(Stored items from a collection)
--------------------------------

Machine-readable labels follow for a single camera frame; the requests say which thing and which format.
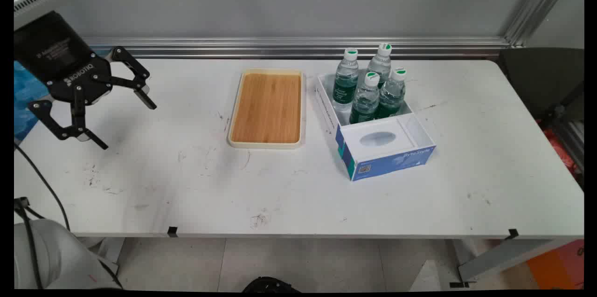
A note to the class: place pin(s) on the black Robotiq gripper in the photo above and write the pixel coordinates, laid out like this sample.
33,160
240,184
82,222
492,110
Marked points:
60,57

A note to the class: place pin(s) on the green label water bottle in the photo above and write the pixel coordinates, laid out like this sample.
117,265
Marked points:
345,85
364,101
391,96
380,66

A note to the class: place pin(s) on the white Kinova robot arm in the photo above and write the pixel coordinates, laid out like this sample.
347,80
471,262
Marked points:
56,255

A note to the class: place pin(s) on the blue plastic bag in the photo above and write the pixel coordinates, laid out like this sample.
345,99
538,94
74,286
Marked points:
25,96

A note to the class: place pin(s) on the black tape piece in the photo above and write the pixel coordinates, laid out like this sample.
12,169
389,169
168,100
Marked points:
513,234
172,231

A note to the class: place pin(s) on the wooden tray with cream rim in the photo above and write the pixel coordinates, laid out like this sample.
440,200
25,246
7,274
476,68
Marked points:
267,108

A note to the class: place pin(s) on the black round object on floor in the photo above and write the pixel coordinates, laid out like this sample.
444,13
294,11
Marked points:
270,285

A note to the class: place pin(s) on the blue and white cardboard box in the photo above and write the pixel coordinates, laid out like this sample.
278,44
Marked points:
387,155

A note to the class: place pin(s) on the grey metal table leg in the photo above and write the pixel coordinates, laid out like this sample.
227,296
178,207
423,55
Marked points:
503,259

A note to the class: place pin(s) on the black chair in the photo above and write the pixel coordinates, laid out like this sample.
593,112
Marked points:
541,78

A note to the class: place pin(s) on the red patterned bag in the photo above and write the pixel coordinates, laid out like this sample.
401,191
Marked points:
562,152

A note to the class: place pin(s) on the orange box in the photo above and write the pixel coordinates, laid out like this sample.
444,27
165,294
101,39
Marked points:
557,266

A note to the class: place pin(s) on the horizontal aluminium frame rail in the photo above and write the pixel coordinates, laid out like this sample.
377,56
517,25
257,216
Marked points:
303,47

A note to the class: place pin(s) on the slanted aluminium frame post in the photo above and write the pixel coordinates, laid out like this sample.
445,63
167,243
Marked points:
536,8

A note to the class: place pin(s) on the aluminium frame bar beside chair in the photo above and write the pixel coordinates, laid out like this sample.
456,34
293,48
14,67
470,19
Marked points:
571,141

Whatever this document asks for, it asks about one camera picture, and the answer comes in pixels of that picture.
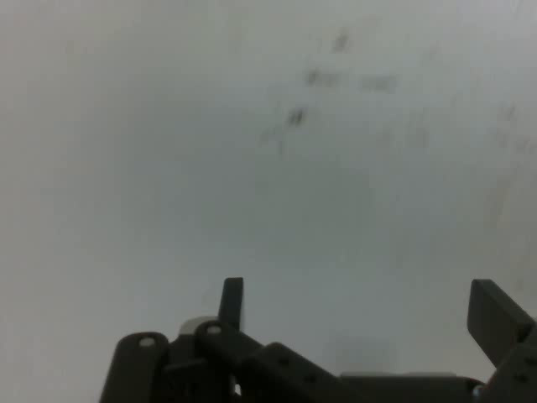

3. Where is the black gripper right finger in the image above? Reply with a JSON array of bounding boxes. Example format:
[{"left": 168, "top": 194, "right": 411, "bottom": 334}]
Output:
[{"left": 467, "top": 278, "right": 537, "bottom": 403}]

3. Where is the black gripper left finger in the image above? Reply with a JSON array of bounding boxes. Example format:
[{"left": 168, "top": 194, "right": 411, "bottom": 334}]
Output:
[{"left": 99, "top": 276, "right": 341, "bottom": 403}]

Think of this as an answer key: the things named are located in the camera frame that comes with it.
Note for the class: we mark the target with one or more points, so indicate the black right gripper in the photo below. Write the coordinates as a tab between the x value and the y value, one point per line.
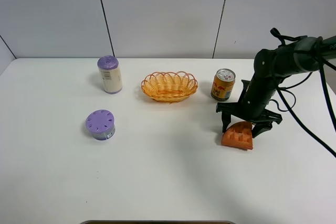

--------------------------------

* [What the task requires]: Pictures stay out of this copy; write out the entries above exactly.

* [Answer to the problem]:
Machine-readable labels follow for a single camera frame; the requests say which thing and which format.
A note to the class: place pin(s) on the black Robotiq gripper in the photo above and write the pixel coordinates, laid out like this sample.
33,160
240,184
82,222
492,110
Marked points:
60,57

A note to the class: place pin(s) on the green label water bottle in the photo above and write the pixel coordinates, laid out like this sample.
117,265
Marked points:
345,85
364,101
391,96
380,66

A note to the class: place pin(s) on the white Kinova robot arm in the photo above and write the pixel coordinates, laid out like this sample.
347,80
471,262
Marked points:
56,255

A note to the class: place pin(s) on the blue plastic bag in the photo above and write the pixel coordinates, laid out like this sample.
345,99
538,94
74,286
Marked points:
25,96

A note to the class: place pin(s) on the black tape piece in the photo above and write the pixel coordinates, laid out like this sample.
12,169
389,169
168,100
Marked points:
513,234
172,231

A note to the class: place pin(s) on the wooden tray with cream rim in the photo above and write the pixel coordinates, laid out like this sample.
440,200
25,246
7,274
476,68
Marked points:
267,108

A note to the class: place pin(s) on the black round object on floor in the photo above and write the pixel coordinates, laid out like this sample.
444,13
294,11
Marked points:
270,285

A note to the class: place pin(s) on the blue and white cardboard box in the photo above and write the pixel coordinates, laid out like this sample.
278,44
Marked points:
387,155

A note to the class: place pin(s) on the grey metal table leg in the photo above and write the pixel coordinates, laid out like this sample.
227,296
178,207
423,55
Marked points:
503,259

A note to the class: place pin(s) on the black chair in the photo above and write the pixel coordinates, laid out like this sample.
593,112
Marked points:
541,78

A note to the class: place pin(s) on the red patterned bag in the photo above and write the pixel coordinates, laid out like this sample.
401,191
Marked points:
562,152

A note to the class: place pin(s) on the orange box in the photo above and write the pixel coordinates, laid out like this sample.
444,27
165,294
101,39
Marked points:
557,266

A note to the class: place pin(s) on the horizontal aluminium frame rail in the photo above and write the pixel coordinates, laid out like this sample.
377,56
517,25
257,216
Marked points:
303,47

A note to the class: place pin(s) on the slanted aluminium frame post in the photo above and write the pixel coordinates, laid out like this sample.
445,63
167,243
Marked points:
536,8

A note to the class: place pin(s) on the aluminium frame bar beside chair in the photo above and write the pixel coordinates, laid out like this sample.
456,34
293,48
14,67
470,19
Marked points:
571,141

Whatever this document asks for, it asks about one camera picture, and the answer comes in pixels of that picture.

3. Where is the black gripper right finger in the image above? Reply with a JSON array of bounding boxes. Example format:
[{"left": 168, "top": 194, "right": 411, "bottom": 334}]
Output:
[{"left": 467, "top": 278, "right": 537, "bottom": 403}]

3. Where is the black gripper left finger in the image above? Reply with a JSON array of bounding boxes. Example format:
[{"left": 168, "top": 194, "right": 411, "bottom": 334}]
Output:
[{"left": 99, "top": 276, "right": 341, "bottom": 403}]

Think of this as an answer key: the things named are located in the camera frame that comes with it.
Note for the class: we mark the target with one or more points, so indicate the black right gripper in the photo below. Write the coordinates as a tab between the x value and the y value, one point per line.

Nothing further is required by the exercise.